"Hey, Donald," I hear you yell at an unnecessarily high volume, "is that your name?"
"No," I reply in a voice that is so deep and manly it makes lumberjacks cry, "but I will tell you about the value of keeping a folder full of imagery that inspires you!"
"So... you're not Donald?"
"You just... you look like Donald."
Anyway, this Inspiring Idea is pretty straight forward. Any time you comes across an image that inspires you in some way, save it to your hard drive! It might give you an idea, it might look a lot like something you already have in your head, you might just like the image, whatever the reason; add it to your collection.
Here are a few images from my image archive.
I love sketches. It's like getting a glimpse of something the artist never intended to show you, something done without concern for whether or not it would work. This one in particular grabbed me because of the crying girl grabbing her arm. Hollywood seems have this misguided idea that if you put a speck of dirt on a girl she'll somehow become repulsive, so most female protagonists never get truly roughed up. Does she look repulsive? No, she looks human.

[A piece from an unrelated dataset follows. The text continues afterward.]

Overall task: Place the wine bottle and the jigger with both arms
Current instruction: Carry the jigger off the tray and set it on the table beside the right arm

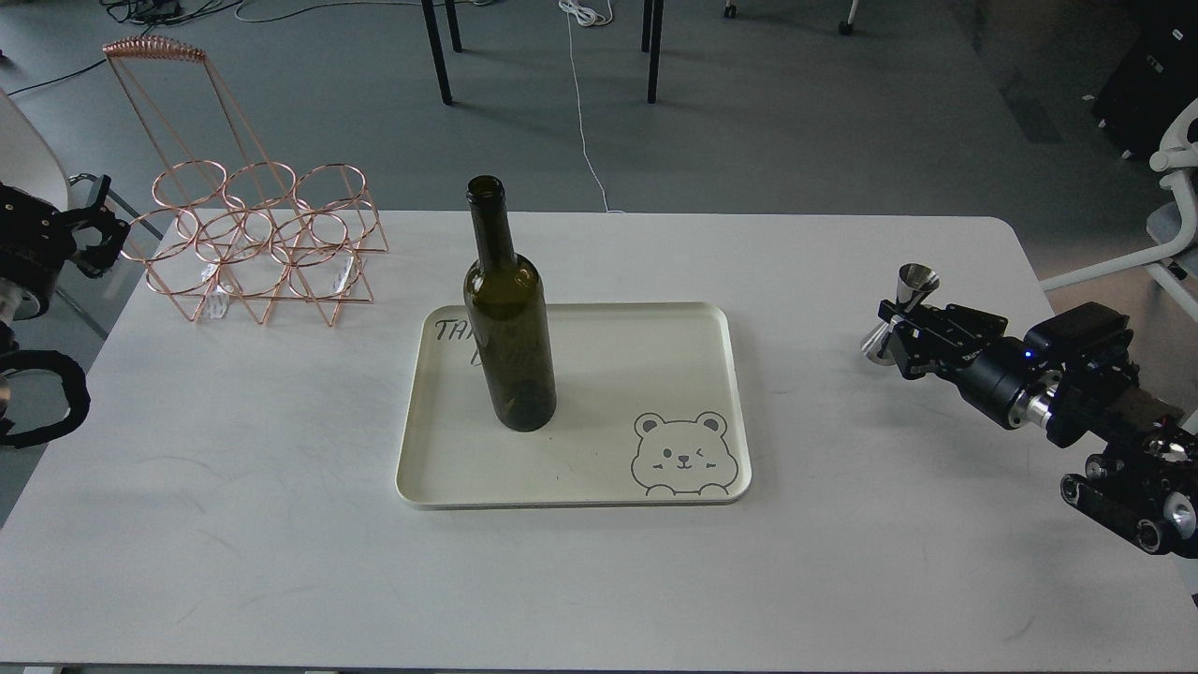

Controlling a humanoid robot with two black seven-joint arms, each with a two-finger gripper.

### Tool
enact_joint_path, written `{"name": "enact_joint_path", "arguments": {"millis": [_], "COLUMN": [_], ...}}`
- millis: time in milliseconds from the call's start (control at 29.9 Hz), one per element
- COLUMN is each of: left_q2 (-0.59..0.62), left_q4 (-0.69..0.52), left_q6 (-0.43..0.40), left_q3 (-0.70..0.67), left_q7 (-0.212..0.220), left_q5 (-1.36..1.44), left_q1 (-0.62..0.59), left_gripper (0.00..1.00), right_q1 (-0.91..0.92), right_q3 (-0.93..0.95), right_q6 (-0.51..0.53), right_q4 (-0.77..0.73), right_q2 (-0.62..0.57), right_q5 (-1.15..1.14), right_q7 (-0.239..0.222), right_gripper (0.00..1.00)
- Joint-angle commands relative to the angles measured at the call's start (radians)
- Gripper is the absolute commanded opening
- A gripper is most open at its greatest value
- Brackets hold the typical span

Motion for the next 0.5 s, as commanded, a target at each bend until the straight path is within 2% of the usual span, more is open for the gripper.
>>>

Look at that face! What a great face! So full of personality! Man, I could write a whole novel about that face.
In case you don't get what's happened in this picture, a flood has washed a bunch of houses away and they all stopped dead when they hit a train-line bridge. Truly a horrible event, but boy does it get the creative juices flowing! Imagine a chase scene across floating houses! Or imagine a neighborhood so over-developed that in order to navigate it you have to climb through other people's houses! There are all kinds of fantastical ideas here.

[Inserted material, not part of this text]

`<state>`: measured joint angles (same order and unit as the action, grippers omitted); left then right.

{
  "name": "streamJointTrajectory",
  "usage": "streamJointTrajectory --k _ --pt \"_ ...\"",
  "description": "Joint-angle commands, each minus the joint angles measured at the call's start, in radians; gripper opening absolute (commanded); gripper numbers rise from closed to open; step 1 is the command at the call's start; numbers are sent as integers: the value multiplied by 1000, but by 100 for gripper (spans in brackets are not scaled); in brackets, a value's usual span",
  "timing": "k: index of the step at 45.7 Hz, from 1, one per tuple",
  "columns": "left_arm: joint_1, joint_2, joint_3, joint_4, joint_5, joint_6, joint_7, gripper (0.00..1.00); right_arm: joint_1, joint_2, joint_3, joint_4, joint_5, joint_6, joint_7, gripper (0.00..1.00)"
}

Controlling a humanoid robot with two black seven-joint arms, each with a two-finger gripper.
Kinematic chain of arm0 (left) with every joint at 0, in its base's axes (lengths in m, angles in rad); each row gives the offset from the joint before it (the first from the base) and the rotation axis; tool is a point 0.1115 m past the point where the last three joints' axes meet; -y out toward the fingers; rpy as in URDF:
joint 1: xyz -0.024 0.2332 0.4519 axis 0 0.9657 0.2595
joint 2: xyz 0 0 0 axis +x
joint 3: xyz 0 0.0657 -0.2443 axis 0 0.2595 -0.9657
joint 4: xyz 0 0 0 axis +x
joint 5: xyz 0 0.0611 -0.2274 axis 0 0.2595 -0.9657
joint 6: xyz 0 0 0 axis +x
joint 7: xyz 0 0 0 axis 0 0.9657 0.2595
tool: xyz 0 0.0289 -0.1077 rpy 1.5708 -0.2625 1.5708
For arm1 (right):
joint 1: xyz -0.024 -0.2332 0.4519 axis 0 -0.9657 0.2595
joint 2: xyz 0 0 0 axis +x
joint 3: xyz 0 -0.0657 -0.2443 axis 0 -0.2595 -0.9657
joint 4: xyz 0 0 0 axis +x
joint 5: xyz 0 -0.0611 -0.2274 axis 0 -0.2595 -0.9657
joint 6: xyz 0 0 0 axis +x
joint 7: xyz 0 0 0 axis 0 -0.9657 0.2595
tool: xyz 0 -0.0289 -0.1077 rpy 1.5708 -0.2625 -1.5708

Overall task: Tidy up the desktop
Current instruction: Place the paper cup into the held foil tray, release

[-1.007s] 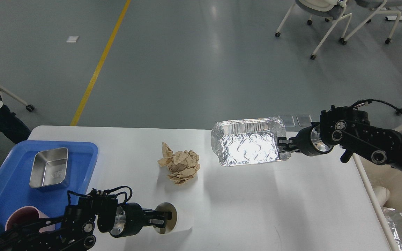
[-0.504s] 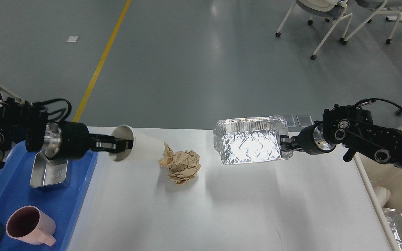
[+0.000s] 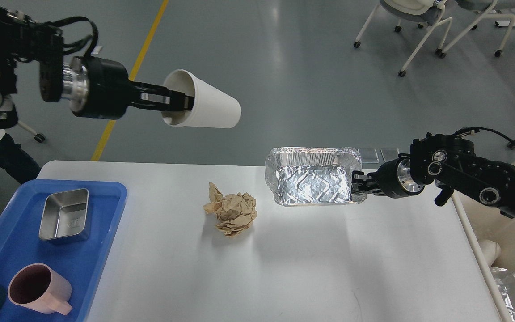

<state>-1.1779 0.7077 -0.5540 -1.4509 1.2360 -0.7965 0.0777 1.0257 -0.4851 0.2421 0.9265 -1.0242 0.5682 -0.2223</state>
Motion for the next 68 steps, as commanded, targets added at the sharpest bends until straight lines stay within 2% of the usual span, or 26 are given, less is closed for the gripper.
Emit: streamJointTrajectory --k 1,16,26,31,33,35,39,40,42,59,68 --pt "-2 -143 62 101 82 14 0 3 2 0 14 20 18 2 0 0" --pt "9 -480 86 446 215 39 -1 5 11 0 16 55 21 2 0 0" --pt "1 -596 88 526 224 46 0 6 11 -7 17 74 21 2 0 0" --pt "3 -634 88 561 241 75 0 8 11 -7 20 80 21 1 0 0" --pt "4 -645 88 572 241 91 0 12 11 -7 20 78 21 2 0 0" --pt "6 -659 88 584 243 103 0 22 11 -4 20 80 21 2 0 0" --pt "6 -685 88 613 243 144 1 65 11 -1 20 80 21 1 0 0" --pt "6 -691 88 619 243 155 0 73 11 -1 20 80 21 2 0 0" --pt "7 -700 88 630 241 172 0 80 11 -1 20 80 21 2 0 0" --pt "21 -745 88 647 237 273 -1 81 7 -1 20 86 21 2 0 0" --pt "6 -741 75 636 220 267 -9 83 5 -1 20 81 21 1 0 0"
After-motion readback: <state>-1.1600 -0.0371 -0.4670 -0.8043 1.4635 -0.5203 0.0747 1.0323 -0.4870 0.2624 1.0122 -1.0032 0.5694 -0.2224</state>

Unusual architecture? Hell yeah! I can't get enough of these "big boys tree house" sorta images. Mutt and I have a couple of concepts that really explore architecture like this and in this particular case it's done very well.

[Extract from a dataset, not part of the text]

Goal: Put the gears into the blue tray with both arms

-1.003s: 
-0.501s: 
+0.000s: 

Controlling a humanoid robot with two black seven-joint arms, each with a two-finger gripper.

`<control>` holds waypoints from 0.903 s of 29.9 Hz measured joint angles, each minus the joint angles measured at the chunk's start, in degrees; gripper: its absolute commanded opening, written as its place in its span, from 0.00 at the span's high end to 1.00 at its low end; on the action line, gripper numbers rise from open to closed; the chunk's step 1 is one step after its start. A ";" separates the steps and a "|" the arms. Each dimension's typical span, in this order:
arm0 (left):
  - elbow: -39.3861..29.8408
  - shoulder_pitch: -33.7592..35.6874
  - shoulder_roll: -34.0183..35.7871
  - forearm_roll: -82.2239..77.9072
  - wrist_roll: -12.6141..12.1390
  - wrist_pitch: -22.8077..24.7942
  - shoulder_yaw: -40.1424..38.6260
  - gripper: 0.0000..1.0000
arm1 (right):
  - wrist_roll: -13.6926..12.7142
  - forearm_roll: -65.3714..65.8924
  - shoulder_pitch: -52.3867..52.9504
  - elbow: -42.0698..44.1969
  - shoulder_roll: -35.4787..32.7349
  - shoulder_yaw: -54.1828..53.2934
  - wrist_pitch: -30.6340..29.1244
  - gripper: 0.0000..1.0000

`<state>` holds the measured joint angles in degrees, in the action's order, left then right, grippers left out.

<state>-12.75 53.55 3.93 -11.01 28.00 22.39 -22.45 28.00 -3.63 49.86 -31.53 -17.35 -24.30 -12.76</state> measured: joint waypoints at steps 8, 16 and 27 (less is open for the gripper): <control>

This is a simply beautiful painting, powerful and profound. Like a good bit of music, this can be excellent for tapping into an emotional mindset when writing war or death related materials, and it certainly helps in better understanding something you may not have ever experienced yourself.
The fact is, you never know when this stuff will come in handy later on. One day you might find yourself struggling to explain something or in the midst of a creative drought, then this folder might save your life.